Stochastic Power Modeling and Constrained MDP Optimization for On-Device SLM Inference

📄 [ICASSP 2026 Submission] — In Review

This research introduces a stochastic and interpretable framework for sustainable on-device inference of small language models (SLMs) under strict energy and hardware constraints. By capturing fine-grained CPU/GPU power dynamics and optimizing inference scheduling with constrained MDPs, the work provides a principled foundation for adaptive, resource-aware AI at the edge.

Problem and Motivation

Running SLMs locally on smartphones, laptops, or IoT nodes promises low-latency and privacy-preserving AI services, but these devices face finite battery budgets and strict power caps. Traditional energy models fail to capture the stochastic, phase-wise CPU/GPU behaviors of SLM inference, making them unsuitable for multi-task adaptive deployment.

Technical Contributions

1. HSMM-Based Energy Modeling

• Conducted fine-grained power measurements of Gemma2-2B and Qwen3-4B on MT-Bench.
• Modeled CPU and GPU traces separately with Hidden Semi-Markov Models (HSMMs):
  • GPU: ramp-up, plateau, decay phases.
  • CPU: low-load and high-load bursts.
• Achieved higher fidelity than HMM and TCN baselines in predicting power fluctuations.

2. Constrained MDP Formulation

• Defined a CMDP where each inference task selects an SLM configuration (model + quantization).
• State: remaining energy budget.
• Actions: candidate SLM setups.
• Reward: LLM-as-a-Judge quality scores.
• Constraints: finite energy budget and instantaneous device-level power cap.
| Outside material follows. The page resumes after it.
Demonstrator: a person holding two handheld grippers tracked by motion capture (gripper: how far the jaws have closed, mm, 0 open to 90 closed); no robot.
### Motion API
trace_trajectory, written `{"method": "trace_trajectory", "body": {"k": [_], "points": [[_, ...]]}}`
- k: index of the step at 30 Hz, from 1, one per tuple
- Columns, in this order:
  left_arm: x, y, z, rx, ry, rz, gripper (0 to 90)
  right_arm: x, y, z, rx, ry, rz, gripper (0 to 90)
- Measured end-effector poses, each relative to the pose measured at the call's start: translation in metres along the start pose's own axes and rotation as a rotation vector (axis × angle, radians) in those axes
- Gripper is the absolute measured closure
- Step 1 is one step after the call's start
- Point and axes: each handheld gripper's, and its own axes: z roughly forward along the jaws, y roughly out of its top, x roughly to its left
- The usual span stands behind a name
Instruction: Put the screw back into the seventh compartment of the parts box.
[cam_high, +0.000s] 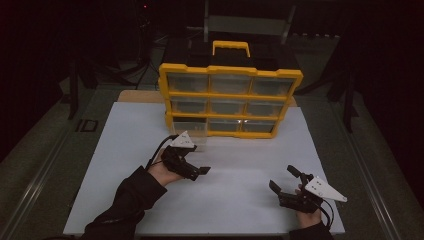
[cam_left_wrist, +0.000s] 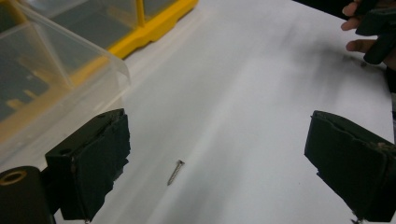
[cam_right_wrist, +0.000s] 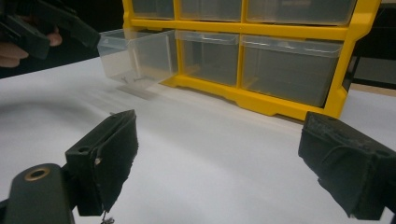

3. Policy Optimization with Q-Learning

• Constructed cost–reward pairs for six candidate actions.
• Solved CMDP with tabular Q-learning:
  • Improved average reward from ~9 to ~15 over 300 episodes.
  • Maintained energy usage within 85–90% of budget.
  • Guaranteed no violation of power caps.

Results and Insights

• HSMMs effectively capture piecewise-stationary phases in edge inference.
• CMDP optimization reveals clear energy–quality trade-offs.
• Learned policies significantly improve cumulative inference quality while respecting real-world constraints.

Conclusion

This study establishes the first unified mathematical framework linking SLM parameters, stochastic energy consumption, and inference quality. By integrating HSMM-based cost modeling with CMDP optimization, it enables sustainable, adaptive deployment of SLMs in edge and IoT environments, paving the way for future extensions with deep RL and collaborative multi-device scheduling.